Dalam konteks Yogyakarta, anomali itu menabrak kultur keragaman atau pluralisme yang selama ini telah menjadi bagian sangat penting dari bangunan peradaban. Pluralisme keyogyakartaan memberi ruang secara adil bagi setiap nilai keyakinan dan cara pengamalannya. Begitu juga dengan hak-hak kaum minoritas yang memiliki perbedaan sistem keyakinan di dalam aktualisasi dan pengembangan diri.

Rumah keragaman nilai

Dalam konteks kebudayaan, pluralisme selalu berjodoh dengan empati dan toleransi karena pluralisme adalah ”rumah keragaman nilai”. Empati merupakan ide, kemampuan, dan tindakan  untuk merasakan persoalan dan kondisi obyektif orang lain (liyan) sebagai persoalan bersama. Adapun toleransi bisa dimaknai: sikap dan tindakan saling menghormati dan menghargai setiap eksistensi, baik secara personal maupun kelompok, dalam pesrawungan (interaksi) sosial.

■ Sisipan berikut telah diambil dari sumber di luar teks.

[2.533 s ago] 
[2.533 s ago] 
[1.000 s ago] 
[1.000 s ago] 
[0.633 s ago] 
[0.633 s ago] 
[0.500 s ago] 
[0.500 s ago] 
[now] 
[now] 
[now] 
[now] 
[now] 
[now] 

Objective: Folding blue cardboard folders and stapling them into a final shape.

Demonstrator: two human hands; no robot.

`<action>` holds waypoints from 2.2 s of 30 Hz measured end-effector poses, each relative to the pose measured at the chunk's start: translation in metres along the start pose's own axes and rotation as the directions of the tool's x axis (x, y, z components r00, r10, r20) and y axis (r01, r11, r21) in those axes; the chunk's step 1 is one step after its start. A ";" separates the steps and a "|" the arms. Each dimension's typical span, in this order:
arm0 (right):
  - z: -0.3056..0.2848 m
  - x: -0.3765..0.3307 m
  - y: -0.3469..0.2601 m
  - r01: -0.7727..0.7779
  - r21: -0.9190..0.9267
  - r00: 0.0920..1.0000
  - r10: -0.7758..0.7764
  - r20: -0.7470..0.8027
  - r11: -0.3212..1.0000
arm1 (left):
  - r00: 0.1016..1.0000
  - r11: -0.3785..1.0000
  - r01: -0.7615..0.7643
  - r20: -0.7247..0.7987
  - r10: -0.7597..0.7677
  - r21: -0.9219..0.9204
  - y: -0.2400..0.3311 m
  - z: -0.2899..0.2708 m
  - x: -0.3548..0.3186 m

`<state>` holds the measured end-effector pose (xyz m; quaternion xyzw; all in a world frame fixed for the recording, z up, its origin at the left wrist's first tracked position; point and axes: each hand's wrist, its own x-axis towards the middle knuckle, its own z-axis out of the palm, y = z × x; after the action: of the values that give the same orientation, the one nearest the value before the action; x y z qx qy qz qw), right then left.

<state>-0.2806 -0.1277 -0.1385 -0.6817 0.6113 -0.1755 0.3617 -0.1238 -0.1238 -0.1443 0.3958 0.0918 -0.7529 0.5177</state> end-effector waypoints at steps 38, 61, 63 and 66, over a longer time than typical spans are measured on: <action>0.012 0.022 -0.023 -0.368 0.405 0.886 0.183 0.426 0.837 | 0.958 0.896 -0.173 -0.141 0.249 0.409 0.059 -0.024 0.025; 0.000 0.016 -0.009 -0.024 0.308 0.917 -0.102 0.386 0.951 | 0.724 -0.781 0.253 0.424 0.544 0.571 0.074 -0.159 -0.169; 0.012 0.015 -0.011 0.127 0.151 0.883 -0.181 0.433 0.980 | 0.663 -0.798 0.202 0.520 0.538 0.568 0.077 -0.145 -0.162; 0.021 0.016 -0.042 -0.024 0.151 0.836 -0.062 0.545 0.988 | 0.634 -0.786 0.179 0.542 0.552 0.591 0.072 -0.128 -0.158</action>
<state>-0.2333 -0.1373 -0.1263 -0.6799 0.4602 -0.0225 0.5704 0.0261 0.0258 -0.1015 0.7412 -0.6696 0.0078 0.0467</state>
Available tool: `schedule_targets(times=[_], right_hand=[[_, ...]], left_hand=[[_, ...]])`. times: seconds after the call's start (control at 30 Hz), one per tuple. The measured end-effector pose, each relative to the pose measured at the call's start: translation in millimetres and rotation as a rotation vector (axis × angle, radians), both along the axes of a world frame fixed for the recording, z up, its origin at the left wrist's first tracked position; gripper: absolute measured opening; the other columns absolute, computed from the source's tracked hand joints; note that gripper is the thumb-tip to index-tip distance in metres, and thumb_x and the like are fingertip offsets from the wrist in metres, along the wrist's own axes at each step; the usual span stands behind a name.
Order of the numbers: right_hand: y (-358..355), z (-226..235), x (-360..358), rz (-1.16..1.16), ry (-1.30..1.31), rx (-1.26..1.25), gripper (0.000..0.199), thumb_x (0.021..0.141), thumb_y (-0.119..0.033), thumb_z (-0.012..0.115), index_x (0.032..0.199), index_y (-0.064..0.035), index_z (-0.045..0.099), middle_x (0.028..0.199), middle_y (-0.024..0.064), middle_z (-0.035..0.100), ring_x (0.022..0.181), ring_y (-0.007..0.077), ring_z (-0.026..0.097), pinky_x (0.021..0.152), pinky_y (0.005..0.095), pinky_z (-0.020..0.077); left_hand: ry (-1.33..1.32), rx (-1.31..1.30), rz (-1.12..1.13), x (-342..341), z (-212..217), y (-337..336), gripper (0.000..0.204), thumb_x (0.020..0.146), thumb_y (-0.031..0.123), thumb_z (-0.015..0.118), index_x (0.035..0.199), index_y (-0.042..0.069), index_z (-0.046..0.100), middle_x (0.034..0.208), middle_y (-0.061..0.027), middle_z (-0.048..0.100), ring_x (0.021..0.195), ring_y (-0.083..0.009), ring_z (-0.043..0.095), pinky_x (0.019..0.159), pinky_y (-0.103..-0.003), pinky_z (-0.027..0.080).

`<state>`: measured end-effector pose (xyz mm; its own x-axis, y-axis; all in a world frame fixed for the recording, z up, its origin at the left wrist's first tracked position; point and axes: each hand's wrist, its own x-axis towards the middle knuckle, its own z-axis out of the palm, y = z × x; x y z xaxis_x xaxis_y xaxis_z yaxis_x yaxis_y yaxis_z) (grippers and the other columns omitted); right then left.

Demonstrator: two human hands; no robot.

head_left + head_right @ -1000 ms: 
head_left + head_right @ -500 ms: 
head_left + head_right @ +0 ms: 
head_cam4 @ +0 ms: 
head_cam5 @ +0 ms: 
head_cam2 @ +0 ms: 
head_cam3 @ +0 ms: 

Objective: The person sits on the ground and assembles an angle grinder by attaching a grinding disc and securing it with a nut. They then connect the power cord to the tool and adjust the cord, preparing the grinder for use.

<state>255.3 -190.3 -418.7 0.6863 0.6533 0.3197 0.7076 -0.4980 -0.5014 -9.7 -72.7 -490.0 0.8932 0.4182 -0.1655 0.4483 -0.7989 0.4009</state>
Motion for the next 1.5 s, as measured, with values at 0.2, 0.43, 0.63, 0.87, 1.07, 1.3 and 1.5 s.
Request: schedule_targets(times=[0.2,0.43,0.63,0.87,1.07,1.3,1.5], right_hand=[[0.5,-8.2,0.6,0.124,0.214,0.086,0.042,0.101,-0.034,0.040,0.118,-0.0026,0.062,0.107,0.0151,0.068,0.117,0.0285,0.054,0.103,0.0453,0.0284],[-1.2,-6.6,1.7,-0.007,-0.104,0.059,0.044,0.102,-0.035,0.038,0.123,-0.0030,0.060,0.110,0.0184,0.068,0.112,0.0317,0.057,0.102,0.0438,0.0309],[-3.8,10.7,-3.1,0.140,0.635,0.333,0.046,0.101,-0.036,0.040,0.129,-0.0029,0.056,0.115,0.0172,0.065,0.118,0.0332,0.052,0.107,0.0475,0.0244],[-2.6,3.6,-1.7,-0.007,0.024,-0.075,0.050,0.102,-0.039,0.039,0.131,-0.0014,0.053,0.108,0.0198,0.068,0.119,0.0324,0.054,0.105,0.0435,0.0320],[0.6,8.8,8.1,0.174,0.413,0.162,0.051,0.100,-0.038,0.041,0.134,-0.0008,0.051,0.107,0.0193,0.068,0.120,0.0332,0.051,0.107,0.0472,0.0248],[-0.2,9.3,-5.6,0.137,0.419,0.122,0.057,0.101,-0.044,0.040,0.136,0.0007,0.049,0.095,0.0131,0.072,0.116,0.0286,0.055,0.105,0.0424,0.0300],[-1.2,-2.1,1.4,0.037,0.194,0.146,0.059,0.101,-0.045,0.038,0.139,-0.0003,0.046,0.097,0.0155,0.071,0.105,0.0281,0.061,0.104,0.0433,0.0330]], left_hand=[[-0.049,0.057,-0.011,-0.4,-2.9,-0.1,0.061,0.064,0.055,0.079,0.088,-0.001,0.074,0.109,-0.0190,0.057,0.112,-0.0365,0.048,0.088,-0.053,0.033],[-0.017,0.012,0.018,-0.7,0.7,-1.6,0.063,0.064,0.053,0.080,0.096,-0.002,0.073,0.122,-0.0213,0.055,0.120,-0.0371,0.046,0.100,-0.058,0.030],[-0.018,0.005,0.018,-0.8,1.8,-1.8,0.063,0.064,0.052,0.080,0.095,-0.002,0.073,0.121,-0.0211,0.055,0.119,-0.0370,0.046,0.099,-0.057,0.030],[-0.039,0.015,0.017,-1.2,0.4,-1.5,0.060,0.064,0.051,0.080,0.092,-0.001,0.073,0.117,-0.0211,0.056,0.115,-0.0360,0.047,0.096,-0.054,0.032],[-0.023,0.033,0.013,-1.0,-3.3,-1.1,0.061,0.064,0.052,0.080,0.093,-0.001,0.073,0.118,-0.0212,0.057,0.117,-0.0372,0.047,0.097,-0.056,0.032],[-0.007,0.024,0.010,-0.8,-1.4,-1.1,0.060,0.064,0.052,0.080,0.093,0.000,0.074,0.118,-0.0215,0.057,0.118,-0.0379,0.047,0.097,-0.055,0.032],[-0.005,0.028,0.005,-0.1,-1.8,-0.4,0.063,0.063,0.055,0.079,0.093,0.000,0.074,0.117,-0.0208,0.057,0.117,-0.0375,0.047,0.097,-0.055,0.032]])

Atas nama toleransi, setiap individu atau kelompok dituntut mampu bersikap adil, terbuka dan menerima setiap perbedaan. Tak paksakan kebenaran sepihak menjadi kebenaran kolektif. Selalu berpikir substansial dan menghormati kebenaran pihak lain yang sistem keyakinan serta amalannya berbeda. Keselarasan/kedamaian hidup selalu dijunjung tinggi.

Tindakan intoleransi di DIY yang, menurut Setara Institute, baru marak lima tahun terakhir ini butuh jawaban berupa regulasi dan penegakan hukum yang berpihak pada budaya toleransi. Selain itu juga ada upaya untuk selalu merayakan keragaman budaya sebagai keniscayaan nilai yang diyakini, dikukuhi, dan dijalankan dalam perilaku publik. Keragaman budaya dihadirkan dalam ruang-ruang sosial sebagai kesadaran, cara berpikir dan perilaku kolektif. Hal ini juga perlu dilakukan di berbagai wilayah yang selama ini memiliki potensi intoleransi baik pada tataran ide, ujaran, wacana maupun tindakan. Atas nama kebinekaan budaya, pemerintah dan pemangku kepentingan lain wajib menciptakan tandingan budaya (counter culture) terhadap intoleransi. Indonesia semakin bermartabat tanpa intoleransi!